= Ankylosing Spondylitis Quality of Life =

Patient-reported outcome questionnaire

The Ankylosing Spondylitis Quality of Life (ASQoL) questionnaire is a patient-reported outcome (PRO) measure which assesses the quality of life of patients with ankylosing spondylitis. The ASQoL is based on the needs-based quality of life model. It is a self-administered questionnaire which contains 18 items and takes up to four minutes to complete.

Developed by Galen Research and published in 2003, the ASQoL has been used in clinical studies worldwide. The content for the measure was drawn from qualitative interviews that were conducted with ankylosing spondylitis (AS) patients. The draft version of the ASQoL was created and then went through several stages of testing to ensure it had good face validity, content validity, reproducibility and construct validity.

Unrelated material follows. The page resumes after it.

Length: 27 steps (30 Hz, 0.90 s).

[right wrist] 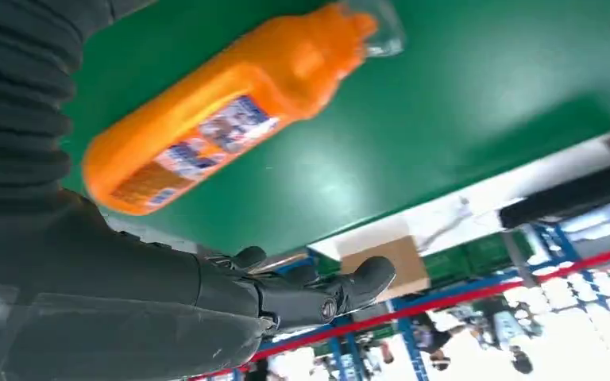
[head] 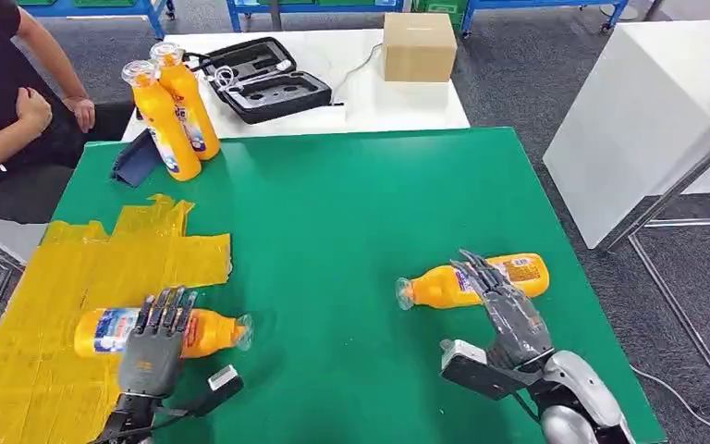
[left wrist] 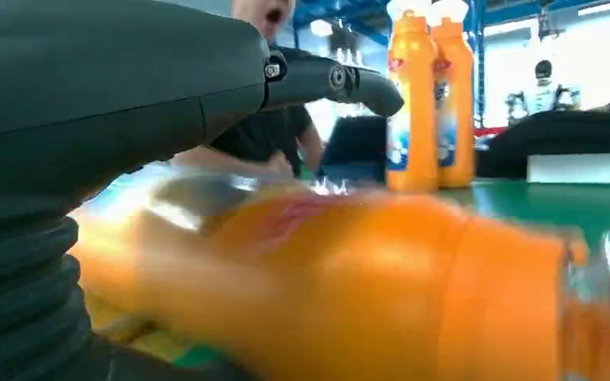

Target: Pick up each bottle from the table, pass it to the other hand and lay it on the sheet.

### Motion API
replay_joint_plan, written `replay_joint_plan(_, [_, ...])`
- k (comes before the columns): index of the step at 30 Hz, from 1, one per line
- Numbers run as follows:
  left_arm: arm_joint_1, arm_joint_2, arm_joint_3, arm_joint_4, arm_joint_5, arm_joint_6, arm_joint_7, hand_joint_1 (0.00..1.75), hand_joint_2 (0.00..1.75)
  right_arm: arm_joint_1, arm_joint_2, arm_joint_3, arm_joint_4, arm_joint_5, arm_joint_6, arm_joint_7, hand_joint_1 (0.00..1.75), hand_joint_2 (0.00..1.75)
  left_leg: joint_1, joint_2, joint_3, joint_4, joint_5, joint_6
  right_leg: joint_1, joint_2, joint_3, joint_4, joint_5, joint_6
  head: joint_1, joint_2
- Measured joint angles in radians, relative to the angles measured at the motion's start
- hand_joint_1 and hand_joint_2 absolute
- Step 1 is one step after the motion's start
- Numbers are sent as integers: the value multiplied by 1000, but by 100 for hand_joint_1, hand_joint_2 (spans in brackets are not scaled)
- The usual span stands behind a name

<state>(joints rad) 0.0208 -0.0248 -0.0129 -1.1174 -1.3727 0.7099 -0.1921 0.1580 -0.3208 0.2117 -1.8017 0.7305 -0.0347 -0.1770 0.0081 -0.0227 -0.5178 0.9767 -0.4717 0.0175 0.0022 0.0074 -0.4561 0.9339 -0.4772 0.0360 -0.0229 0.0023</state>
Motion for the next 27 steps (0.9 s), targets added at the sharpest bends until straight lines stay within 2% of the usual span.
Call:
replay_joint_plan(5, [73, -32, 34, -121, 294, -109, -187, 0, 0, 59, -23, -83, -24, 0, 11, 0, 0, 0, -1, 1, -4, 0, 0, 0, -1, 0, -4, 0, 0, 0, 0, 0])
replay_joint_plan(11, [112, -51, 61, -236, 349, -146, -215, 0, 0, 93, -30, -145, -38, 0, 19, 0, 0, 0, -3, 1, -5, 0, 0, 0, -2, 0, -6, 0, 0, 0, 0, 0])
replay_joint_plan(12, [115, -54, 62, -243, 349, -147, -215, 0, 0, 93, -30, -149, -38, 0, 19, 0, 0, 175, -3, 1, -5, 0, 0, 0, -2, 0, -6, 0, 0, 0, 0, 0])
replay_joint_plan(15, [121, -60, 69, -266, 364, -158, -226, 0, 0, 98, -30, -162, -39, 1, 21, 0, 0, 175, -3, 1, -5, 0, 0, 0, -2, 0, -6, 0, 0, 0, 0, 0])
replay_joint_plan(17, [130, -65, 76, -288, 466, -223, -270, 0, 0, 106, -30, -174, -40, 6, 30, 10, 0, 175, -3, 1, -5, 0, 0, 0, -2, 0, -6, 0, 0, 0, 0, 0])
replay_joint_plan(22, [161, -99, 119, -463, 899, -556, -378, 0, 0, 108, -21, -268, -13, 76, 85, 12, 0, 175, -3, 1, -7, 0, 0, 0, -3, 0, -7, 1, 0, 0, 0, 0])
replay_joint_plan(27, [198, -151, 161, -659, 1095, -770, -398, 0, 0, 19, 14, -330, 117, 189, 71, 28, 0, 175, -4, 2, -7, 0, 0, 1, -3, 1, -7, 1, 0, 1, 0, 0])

== Language adaptations ==

The ASQoL was initially developed in UK English and Dutch, but to date a total of 37 language versions have been adapted. The language adaptations can be broken down into waves:

| Wave | Language Adaptation |
|---|---|
| First Wave | US English, Canadian French, Canadian English, French, German, Italian, Spanish and Swedish |
| Second Wave | Argentinian Spanish, Belgian Flemish, Belgian French, US Spanish, Czech, Hungarian, Mexican Spanish, Turkish, Polish, New Zealand English and Brazilian Portuguese. |
| Third Wave | Bulgarian, Chilean Spanish, Greek, Croatian, Danish, Finnish, Swedish for Finland, Hebrew, Korean, Norwegian, Peruvian Spanish, Philippine Tagalog, Russian, Slovakian, UAE Arabic, Traditional Chinese-Taiwan, Simplified Chinese-China. |

== Pharmaceutical use ==

Pharmaceutical companies began utilizing the ASQoL to test the effectiveness of newly developed TNF inhibitors, which aid in the treatment of ankylosing spondylitis. Abbott has utilized the ASQoL to evaluate the impact of adalimumab and other organizations like Wyeth and the Medical Research Council have used it to evaluate the effect of etanercept.

== Evaluation ==

Since the development of the ASQoL, several studies have been performed in order to evaluate and validate the measure. These studies include:

- Validation studies for different language versions of the ASQoL which found good reliability and validity.